Problem statement
Strip the pictures and reproduce the rest of the listing exactly.

************

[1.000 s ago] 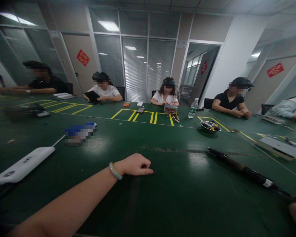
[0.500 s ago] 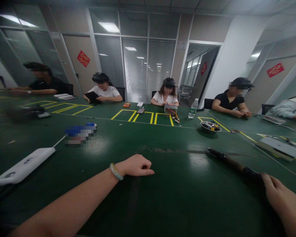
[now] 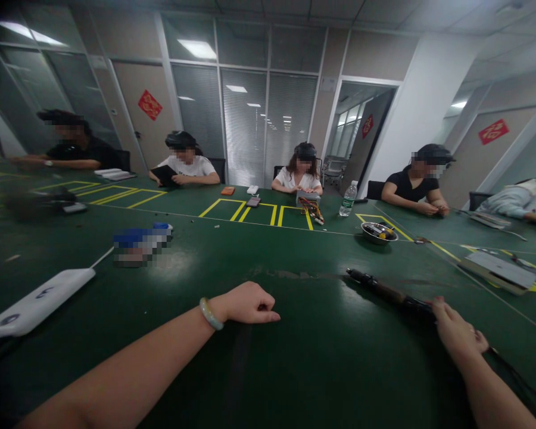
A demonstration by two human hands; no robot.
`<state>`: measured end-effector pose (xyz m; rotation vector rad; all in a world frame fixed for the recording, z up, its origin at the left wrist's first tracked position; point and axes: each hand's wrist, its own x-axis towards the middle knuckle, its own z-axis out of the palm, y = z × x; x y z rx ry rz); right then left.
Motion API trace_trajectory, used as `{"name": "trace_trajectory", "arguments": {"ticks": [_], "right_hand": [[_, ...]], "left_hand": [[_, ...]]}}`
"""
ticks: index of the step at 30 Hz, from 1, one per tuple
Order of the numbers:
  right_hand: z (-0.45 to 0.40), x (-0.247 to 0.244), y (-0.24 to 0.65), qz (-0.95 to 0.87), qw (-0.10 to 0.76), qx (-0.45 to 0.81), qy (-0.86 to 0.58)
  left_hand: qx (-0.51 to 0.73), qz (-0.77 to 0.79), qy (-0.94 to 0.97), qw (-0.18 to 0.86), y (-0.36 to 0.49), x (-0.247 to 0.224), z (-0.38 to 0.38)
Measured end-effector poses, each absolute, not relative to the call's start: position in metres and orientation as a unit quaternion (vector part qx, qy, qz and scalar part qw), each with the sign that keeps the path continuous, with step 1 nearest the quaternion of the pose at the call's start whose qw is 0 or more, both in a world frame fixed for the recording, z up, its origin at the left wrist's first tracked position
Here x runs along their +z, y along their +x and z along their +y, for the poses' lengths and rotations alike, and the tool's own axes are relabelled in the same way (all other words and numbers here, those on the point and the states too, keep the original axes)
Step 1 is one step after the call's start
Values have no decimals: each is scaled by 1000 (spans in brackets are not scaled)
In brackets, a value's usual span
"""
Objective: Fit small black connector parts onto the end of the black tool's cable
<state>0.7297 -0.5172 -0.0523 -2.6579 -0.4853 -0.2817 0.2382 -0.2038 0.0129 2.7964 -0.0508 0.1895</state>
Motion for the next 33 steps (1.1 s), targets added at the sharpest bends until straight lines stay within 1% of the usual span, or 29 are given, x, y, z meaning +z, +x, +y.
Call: {"name": "trace_trajectory", "arguments": {"ticks": [1, 3, 7, 11, 16, 19, 21, 22, 24, 27, 30, 33], "right_hand": [[-499, -49, 710, -170, 221, -45, -959], [-460, -42, 665, -219, 224, -1, -950], [-379, -34, 566, -385, 203, -23, -900], [-313, -34, 474, -497, 192, -6, -846], [-274, -34, 399, -614, 208, 3, -761], [-285, -22, 389, -638, 240, 11, -731], [-304, -9, 395, -609, 243, -12, -755], [-314, -4, 401, -582, 225, -27, -781], [-333, 5, 410, -523, 159, -38, -837], [-351, 10, 414, -467, 68, 26, -881], [-352, 9, 408, -458, 38, 76, -885], [-345, 9, 414, -460, 38, 41, -886]], "left_hand": [[74, -22, 984, 161, 238, 14, -205], [99, -29, 984, 143, 237, 17, -209], [175, -24, 977, 122, 235, 27, -221], [253, 21, 960, 119, 233, 34, -224], [228, 56, 968, 88, 232, 24, -211], [228, 90, 966, 82, 232, 15, -201], [231, 118, 963, 75, 234, 9, -197], [229, 130, 962, 70, 234, 7, -195], [217, 146, 963, 58, 236, 4, -192], [196, 157, 966, 54, 239, 3, -191], [184, 169, 967, 57, 240, 4, -191], [181, 172, 966, 64, 240, 7, -192]]}}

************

Task answer
[1.000 s ago] 
[0.500 s ago] 
[now] 
A demonstration by two human hands; no robot.
`<state>`: measured end-effector pose (xyz m; rotation vector rad; all in a world frame fixed for the recording, z up, its origin at the left wrist's first tracked position; point and axes: each hand's wrist, its own x-axis towards the middle knuckle, its own z-axis out of the palm, y = z × x; x y z rx ry rz); right then left.
Motion API trace_trajectory, used as `{"name": "trace_trajectory", "arguments": {"ticks": [_], "right_hand": [[_, ...]], "left_hand": [[_, ...]]}}`
"""
ticks: index of the step at 30 Hz, from 1, one per tuple
Order of the numbers:
  right_hand: z (-0.45 to 0.40), x (-0.247 to 0.244), y (-0.24 to 0.65), qz (-0.95 to 0.87), qw (-0.10 to 0.76), qx (-0.45 to 0.81), qy (-0.86 to 0.58)
  left_hand: qx (-0.51 to 0.73), qz (-0.77 to 0.79), qy (-0.94 to 0.97), qw (-0.18 to 0.86), y (-0.36 to 0.49), x (-0.247 to 0.224), z (-0.38 to 0.38)
Measured end-effector poses, each absolute, not relative to the call's start: position in metres and orientation as a unit quaternion (vector part qx, qy, qz and scalar part qw), each with the sign that keeps the path continuous, with step 1 nearest the quaternion of the pose at the call's start whose qw is 0 or more, both in a world frame fixed for the recording, z up, its origin at the left wrist's first tracked position
Here x runs along their +z, y along their +x and z along their +y, for the poses' lengths and rotations alike, and the tool's own axes are relabelled in the same way (all other words and numbers here, those on the point and the states too, keep the original axes)
Step 1 is one step after the call's start
Values have no decimals: each is scaled by 1000 (spans in brackets are not scaled)
In brackets, a value's usual span
"""
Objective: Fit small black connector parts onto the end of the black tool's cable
<state>0.7297 -0.5172 -0.0523 -2.6579 -0.4853 -0.2817 0.2382 -0.2038 0.0129 2.7964 -0.0508 0.1895</state>
Motion for the next 33 steps (1.1 s), targets added at the sharpest bends until straight lines stay within 1% of the usual span, or 29 are given, x, y, z meaning +z, +x, +y.
Call: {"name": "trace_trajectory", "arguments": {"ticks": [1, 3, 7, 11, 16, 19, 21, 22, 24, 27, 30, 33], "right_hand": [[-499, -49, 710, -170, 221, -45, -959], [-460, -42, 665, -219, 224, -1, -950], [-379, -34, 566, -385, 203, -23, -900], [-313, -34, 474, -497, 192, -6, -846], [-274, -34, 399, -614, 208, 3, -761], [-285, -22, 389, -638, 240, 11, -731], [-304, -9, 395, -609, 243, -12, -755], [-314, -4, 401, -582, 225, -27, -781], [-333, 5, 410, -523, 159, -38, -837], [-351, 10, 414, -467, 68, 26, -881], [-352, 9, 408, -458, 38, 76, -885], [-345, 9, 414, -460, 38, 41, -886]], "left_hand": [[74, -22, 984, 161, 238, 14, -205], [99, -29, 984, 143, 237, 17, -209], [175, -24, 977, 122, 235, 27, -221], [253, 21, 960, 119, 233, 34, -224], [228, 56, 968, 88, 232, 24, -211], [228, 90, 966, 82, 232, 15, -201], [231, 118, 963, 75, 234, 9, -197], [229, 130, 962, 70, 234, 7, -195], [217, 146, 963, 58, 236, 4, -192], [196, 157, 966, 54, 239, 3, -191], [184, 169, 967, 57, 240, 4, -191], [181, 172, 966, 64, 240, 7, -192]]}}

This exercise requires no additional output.